Now known as the Verizon Media Group, in January Verizon announced it would lay off seven percent of its workforce for AOL, which was purchased by Verizon for $4.4 billion in 2015, and Yahoo!, which was bought for $4.5 billion in 2017. HuffPost became part of AOL as the result of a merger in 2011. It was founded as a liberal news site in 2011 by a group of investors, political personalities and Arianna Huffington. The brand has expanded to some dozen countries as a result of licensing agreements, but some of the challenges the U.S. version has met have been found in the global marketplace as well. In March the German edition was shuttered.

Before becoming part of Verizon, HuffPost tried to extend its brand and advertising potential with the launch of a live video streaming news service with a full schedule of programs.
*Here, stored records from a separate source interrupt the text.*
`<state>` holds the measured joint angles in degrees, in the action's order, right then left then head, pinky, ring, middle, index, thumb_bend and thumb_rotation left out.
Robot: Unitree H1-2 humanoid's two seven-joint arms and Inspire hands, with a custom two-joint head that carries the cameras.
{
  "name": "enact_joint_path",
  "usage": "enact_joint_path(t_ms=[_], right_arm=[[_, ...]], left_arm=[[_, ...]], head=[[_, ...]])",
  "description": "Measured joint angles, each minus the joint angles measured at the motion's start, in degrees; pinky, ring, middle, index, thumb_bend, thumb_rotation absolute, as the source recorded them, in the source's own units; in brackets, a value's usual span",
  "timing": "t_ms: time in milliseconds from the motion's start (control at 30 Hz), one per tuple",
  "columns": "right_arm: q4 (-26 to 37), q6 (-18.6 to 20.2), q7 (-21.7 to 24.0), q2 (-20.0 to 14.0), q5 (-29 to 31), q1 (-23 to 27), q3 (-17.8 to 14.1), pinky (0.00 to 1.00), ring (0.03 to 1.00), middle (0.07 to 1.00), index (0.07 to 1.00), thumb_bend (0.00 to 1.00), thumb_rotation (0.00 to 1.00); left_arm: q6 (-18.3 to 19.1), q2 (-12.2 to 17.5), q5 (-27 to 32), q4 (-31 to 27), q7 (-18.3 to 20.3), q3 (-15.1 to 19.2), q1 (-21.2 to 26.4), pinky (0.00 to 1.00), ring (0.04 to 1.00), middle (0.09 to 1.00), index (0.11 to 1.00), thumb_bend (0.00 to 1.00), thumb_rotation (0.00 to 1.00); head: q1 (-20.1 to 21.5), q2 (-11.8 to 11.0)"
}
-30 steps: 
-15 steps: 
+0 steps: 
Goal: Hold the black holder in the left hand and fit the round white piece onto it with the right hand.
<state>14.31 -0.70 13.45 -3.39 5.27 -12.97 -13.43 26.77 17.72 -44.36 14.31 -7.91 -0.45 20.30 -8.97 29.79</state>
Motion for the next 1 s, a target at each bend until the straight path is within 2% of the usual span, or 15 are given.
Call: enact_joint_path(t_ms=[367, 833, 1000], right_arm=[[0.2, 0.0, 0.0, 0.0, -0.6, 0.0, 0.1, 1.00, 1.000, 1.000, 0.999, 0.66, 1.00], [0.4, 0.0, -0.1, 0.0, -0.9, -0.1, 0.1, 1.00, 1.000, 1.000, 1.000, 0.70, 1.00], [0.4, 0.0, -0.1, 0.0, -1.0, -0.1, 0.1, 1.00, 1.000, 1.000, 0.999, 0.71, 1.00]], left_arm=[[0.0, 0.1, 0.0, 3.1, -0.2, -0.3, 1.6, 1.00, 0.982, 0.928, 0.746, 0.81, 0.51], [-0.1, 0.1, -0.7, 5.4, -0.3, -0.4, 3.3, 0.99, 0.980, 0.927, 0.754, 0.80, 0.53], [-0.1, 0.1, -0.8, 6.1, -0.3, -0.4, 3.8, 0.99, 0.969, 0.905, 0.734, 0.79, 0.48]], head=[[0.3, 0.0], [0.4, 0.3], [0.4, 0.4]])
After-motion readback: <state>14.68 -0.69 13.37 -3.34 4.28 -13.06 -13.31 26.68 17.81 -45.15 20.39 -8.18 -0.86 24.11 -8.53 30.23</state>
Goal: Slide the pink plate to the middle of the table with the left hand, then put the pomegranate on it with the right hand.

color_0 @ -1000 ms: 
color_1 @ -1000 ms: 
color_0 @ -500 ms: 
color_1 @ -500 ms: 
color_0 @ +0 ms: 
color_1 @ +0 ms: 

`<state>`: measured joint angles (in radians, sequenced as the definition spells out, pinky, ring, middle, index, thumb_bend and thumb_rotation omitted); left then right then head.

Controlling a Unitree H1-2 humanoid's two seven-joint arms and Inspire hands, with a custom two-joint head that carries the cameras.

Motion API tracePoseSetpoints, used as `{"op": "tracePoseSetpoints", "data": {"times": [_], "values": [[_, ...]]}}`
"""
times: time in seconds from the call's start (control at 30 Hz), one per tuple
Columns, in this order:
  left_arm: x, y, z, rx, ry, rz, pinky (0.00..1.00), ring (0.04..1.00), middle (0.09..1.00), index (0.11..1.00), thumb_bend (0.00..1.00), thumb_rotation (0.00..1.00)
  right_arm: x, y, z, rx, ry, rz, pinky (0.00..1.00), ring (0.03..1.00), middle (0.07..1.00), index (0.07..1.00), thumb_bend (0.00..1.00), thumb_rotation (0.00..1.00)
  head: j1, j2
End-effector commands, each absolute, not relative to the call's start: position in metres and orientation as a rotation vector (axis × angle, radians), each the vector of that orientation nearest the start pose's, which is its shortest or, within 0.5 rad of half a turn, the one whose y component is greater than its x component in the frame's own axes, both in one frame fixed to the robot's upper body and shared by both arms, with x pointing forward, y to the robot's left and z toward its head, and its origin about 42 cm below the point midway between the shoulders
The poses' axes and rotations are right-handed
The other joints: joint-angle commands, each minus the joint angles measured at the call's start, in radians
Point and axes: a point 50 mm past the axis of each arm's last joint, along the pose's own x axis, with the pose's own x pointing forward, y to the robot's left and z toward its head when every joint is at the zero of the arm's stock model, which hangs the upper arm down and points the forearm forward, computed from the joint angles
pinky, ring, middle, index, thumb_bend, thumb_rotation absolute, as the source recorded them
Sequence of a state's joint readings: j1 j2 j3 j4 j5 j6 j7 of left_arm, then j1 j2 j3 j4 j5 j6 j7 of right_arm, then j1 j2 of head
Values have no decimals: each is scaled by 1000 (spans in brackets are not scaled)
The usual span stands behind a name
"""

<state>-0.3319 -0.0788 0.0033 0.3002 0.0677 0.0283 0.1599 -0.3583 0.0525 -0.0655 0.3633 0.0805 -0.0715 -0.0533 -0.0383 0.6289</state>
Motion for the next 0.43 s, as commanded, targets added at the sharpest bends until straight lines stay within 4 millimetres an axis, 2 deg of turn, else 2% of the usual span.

That outlet was largely discontinued in 2016, with some HuffPost live content shifting to Facebook,

What the market for HuffPost may be will be watched by old and new media players alike. The space has seen a fair amount of activity in the last month. Vice Media acquired female-centric Refinery29 in a move to diversify its largely male audience; Group Nine bought PopSugar and Vox acquired New York Media, with its flagship namesake magazine and its popular digital spinoffs like Culture Vulture.